Task item: Copy every entry word for word. Skip the pictures.

*** Task material Section Begins ***

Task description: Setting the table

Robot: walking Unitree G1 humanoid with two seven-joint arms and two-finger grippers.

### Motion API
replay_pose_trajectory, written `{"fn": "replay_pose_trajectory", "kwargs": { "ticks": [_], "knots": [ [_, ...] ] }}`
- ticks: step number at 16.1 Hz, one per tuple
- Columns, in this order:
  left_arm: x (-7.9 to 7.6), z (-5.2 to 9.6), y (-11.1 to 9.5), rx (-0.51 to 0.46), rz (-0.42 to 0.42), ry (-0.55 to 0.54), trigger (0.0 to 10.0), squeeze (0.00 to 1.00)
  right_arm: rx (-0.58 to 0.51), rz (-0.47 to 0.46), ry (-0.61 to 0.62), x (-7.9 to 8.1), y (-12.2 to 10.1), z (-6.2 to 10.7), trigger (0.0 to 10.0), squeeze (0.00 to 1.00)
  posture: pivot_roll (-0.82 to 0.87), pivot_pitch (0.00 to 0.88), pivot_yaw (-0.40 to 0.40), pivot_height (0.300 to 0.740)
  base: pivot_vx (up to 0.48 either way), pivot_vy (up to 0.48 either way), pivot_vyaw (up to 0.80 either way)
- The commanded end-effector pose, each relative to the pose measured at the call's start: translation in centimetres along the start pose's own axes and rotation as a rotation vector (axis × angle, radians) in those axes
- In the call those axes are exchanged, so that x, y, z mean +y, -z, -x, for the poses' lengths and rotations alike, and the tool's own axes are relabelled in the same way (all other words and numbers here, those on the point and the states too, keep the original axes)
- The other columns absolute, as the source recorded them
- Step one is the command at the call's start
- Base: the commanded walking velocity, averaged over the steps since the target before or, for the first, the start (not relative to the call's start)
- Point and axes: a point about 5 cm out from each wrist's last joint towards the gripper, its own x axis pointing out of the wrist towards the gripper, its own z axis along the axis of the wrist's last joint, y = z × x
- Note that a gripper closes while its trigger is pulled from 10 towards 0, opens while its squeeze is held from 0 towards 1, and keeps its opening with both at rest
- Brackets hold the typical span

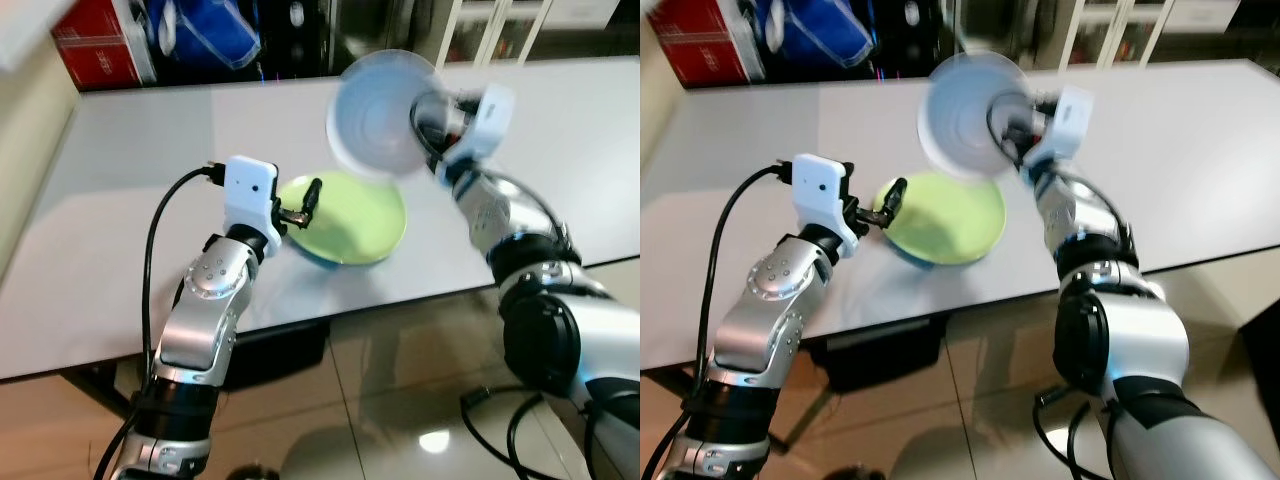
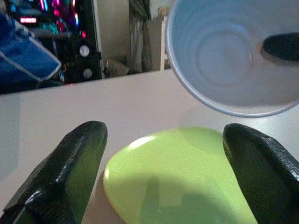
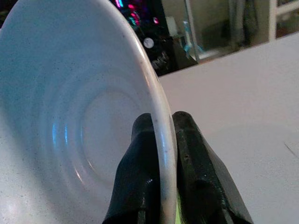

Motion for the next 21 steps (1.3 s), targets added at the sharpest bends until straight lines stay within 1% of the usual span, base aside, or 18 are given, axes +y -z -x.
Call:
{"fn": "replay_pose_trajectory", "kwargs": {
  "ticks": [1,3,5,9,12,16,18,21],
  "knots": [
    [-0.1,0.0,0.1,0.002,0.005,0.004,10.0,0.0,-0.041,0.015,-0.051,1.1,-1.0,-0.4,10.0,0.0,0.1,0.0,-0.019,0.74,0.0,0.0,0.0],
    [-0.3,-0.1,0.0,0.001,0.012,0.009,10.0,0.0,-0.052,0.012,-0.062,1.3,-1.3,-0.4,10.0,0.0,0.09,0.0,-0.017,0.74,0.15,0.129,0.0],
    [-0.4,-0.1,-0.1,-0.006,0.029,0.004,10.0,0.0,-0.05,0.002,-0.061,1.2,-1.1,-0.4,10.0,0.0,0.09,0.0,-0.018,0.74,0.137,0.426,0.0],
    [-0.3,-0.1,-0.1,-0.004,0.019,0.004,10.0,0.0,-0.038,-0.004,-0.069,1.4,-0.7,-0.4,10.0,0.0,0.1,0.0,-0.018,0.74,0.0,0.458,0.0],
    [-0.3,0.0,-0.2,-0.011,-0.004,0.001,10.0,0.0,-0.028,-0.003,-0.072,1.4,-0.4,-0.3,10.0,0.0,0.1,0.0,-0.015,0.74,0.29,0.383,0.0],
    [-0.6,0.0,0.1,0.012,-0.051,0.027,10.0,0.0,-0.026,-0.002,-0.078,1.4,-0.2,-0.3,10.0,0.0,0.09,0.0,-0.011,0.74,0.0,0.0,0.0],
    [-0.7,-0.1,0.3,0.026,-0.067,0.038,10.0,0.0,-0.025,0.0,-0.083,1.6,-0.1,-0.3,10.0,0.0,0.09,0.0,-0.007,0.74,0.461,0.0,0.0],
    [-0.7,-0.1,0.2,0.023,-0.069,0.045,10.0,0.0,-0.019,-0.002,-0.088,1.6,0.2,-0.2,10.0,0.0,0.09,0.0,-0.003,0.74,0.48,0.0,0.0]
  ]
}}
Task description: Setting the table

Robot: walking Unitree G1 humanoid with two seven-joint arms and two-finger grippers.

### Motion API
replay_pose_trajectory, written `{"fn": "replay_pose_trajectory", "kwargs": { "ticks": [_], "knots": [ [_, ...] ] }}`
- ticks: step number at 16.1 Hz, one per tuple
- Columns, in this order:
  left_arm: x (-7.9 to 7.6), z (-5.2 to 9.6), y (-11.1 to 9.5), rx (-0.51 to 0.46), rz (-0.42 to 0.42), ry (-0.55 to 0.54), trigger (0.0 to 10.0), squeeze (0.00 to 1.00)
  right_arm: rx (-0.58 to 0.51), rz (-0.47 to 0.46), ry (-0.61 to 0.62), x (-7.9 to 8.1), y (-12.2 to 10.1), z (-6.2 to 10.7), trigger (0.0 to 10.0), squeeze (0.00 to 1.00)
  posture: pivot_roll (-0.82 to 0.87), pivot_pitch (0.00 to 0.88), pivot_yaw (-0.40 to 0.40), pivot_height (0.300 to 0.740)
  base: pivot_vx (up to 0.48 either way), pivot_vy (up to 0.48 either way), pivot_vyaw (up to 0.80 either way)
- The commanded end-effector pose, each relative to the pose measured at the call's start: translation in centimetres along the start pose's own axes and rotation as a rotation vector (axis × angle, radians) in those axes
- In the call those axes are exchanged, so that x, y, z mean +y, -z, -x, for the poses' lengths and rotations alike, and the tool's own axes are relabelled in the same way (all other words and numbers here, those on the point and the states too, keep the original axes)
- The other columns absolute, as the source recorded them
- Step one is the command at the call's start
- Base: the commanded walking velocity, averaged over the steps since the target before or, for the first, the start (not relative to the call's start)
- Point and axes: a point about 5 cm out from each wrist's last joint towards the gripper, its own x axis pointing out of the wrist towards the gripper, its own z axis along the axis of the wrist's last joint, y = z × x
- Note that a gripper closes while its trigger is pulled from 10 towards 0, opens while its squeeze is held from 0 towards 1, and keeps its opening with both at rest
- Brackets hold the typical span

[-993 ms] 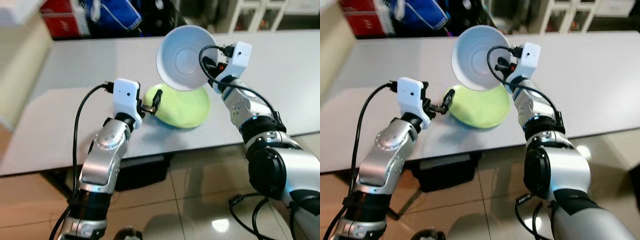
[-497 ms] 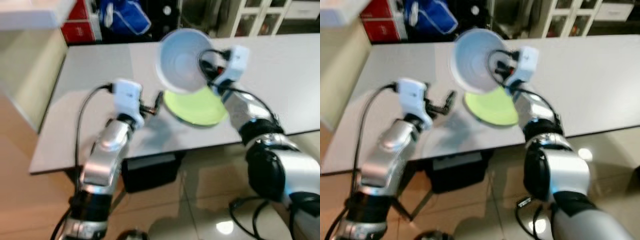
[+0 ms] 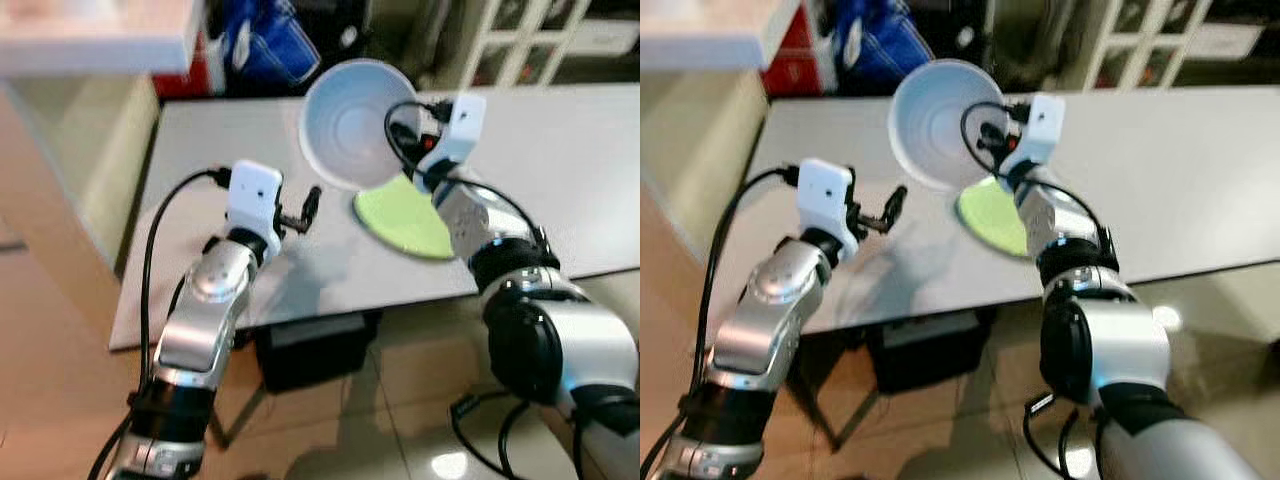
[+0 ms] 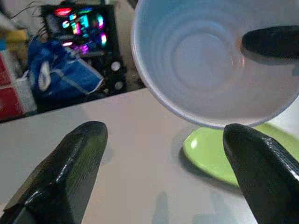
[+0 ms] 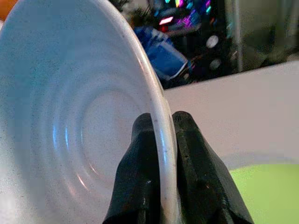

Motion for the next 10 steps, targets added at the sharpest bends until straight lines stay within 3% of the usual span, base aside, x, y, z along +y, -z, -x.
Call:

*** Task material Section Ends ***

Your solution:
Task description: Setting the table

Robot: walking Unitree G1 humanoid with two seven-joint arms and two-finger grippers.

### Motion API
replay_pose_trajectory, written `{"fn": "replay_pose_trajectory", "kwargs": { "ticks": [_], "knots": [ [_, ...] ] }}`
- ticks: step number at 16.1 Hz, one per tuple
- Columns, in this order:
  left_arm: x (-7.9 to 7.6), z (-5.2 to 9.6), y (-11.1 to 9.5), rx (-0.51 to 0.46), rz (-0.42 to 0.42), ry (-0.55 to 0.54), trigger (0.0 to 10.0), squeeze (0.00 to 1.00)
  right_arm: rx (-0.58 to 0.51), rz (-0.47 to 0.46), ry (-0.61 to 0.62), x (-7.9 to 8.1), y (-12.2 to 10.1), z (-6.2 to 10.7), trigger (0.0 to 10.0), squeeze (0.00 to 1.00)
  posture: pivot_roll (-0.82 to 0.87), pivot_pitch (0.00 to 0.88), pivot_yaw (-0.40 to 0.40), pivot_height (0.300 to 0.740)
  base: pivot_vx (up to 0.48 either way), pivot_vy (up to 0.48 either way), pivot_vyaw (up to 0.80 either way)
- The commanded end-effector pose, each relative to the pose measured at the call's start: translation in centimetres along the start pose's own axes and rotation as a rotation vector (axis × angle, radians) in those axes
- In the call those axes are exchanged, so that x, y, z mean +y, -z, -x, for the poses' lengths and rotations alike, and the tool's own axes are relabelled in the same way (all other words and numbers here, those on the point and the states too, keep the original axes)
- The other columns absolute, as the source recorded them
- Step one is the command at the call's start
- Base: the commanded walking velocity, averaged over the steps since the target before or, for the first, the start (not relative to the call's start)
- Point and axes: a point about 5 cm out from each wrist's last joint towards the gripper, its own x axis pointing out of the wrist towards the gripper, its own z axis along the axis of the wrist's last joint, y = z × x
- Note that a gripper closes while its trigger is pulled from 10 towards 0, opens while its squeeze is held from 0 towards 1, and keeps its opening with both at rest
- Brackets hold the typical span


Motion for the next 21 steps (1.3 s), targets added at the sharpest bends until straight lines stay within 1% of the usual span, base aside, or 18 are given, axes +y -z -x.
Call:
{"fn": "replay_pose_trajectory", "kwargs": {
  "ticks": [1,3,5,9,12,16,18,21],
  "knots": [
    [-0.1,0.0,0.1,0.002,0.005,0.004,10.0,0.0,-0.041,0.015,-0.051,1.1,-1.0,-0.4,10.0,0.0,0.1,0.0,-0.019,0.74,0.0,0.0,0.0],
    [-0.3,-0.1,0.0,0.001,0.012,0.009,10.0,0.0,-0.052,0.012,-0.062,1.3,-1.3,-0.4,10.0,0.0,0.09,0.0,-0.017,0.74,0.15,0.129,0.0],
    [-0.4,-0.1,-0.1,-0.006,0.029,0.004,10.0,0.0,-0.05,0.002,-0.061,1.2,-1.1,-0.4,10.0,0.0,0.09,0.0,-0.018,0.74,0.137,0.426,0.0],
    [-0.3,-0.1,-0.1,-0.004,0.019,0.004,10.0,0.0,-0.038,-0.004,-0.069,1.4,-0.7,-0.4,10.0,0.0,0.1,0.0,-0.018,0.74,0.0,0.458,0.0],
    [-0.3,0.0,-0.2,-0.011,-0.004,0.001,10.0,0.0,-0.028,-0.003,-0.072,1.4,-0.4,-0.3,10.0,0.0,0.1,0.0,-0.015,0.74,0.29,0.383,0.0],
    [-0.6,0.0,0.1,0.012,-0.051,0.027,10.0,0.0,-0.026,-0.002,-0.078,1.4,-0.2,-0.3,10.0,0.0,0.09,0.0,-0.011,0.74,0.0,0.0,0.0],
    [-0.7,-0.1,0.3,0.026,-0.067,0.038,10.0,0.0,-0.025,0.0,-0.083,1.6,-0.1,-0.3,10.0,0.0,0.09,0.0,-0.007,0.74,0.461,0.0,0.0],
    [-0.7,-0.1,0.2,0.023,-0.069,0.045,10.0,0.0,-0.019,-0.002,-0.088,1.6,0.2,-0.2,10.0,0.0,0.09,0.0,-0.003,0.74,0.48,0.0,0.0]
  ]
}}
Task description: Setting the table

Robot: walking Unitree G1 humanoid with two seven-joint arms and two-finger grippers.

### Motion API
replay_pose_trajectory, written `{"fn": "replay_pose_trajectory", "kwargs": { "ticks": [_], "knots": [ [_, ...] ] }}`
- ticks: step number at 16.1 Hz, one per tuple
- Columns, in this order:
  left_arm: x (-7.9 to 7.6), z (-5.2 to 9.6), y (-11.1 to 9.5), rx (-0.51 to 0.46), rz (-0.42 to 0.42), ry (-0.55 to 0.54), trigger (0.0 to 10.0), squeeze (0.00 to 1.00)
  right_arm: rx (-0.58 to 0.51), rz (-0.47 to 0.46), ry (-0.61 to 0.62), x (-7.9 to 8.1), y (-12.2 to 10.1), z (-6.2 to 10.7), trigger (0.0 to 10.0), squeeze (0.00 to 1.00)
  posture: pivot_roll (-0.82 to 0.87), pivot_pitch (0.00 to 0.88), pivot_yaw (-0.40 to 0.40), pivot_height (0.300 to 0.740)
  base: pivot_vx (up to 0.48 either way), pivot_vy (up to 0.48 either way), pivot_vyaw (up to 0.80 either way)
- The commanded end-effector pose, each relative to the pose measured at the call's start: translation in centimetres along the start pose's own axes and rotation as a rotation vector (axis × angle, radians) in those axes
- In the call those axes are exchanged, so that x, y, z mean +y, -z, -x, for the poses' lengths and rotations alike, and the tool's own axes are relabelled in the same way (all other words and numbers here, those on the point and the states too, keep the original axes)
- The other columns absolute, as the source recorded them
- Step one is the command at the call's start
- Base: the commanded walking velocity, averaged over the steps since the target before or, for the first, the start (not relative to the call's start)
- Point and axes: a point about 5 cm out from each wrist's last joint towards the gripper, its own x axis pointing out of the wrist towards the gripper, its own z axis along the axis of the wrist's last joint, y = z × x
- Note that a gripper closes while its trigger is pulled from 10 towards 0, opens while its squeeze is held from 0 towards 1, and keeps its opening with both at rest
- Brackets hold the typical span

[-993 ms] 
[-497 ms] 
[+0 ms] 
[+0 ms] 
[+0 ms] 

Motion for the next 10 steps, targets added at the sharpest bends until straight lines stay within 3% of the usual span, base aside, x, y, z along +y, -z, -x.
Call:

The output is finished and nothing more is needed.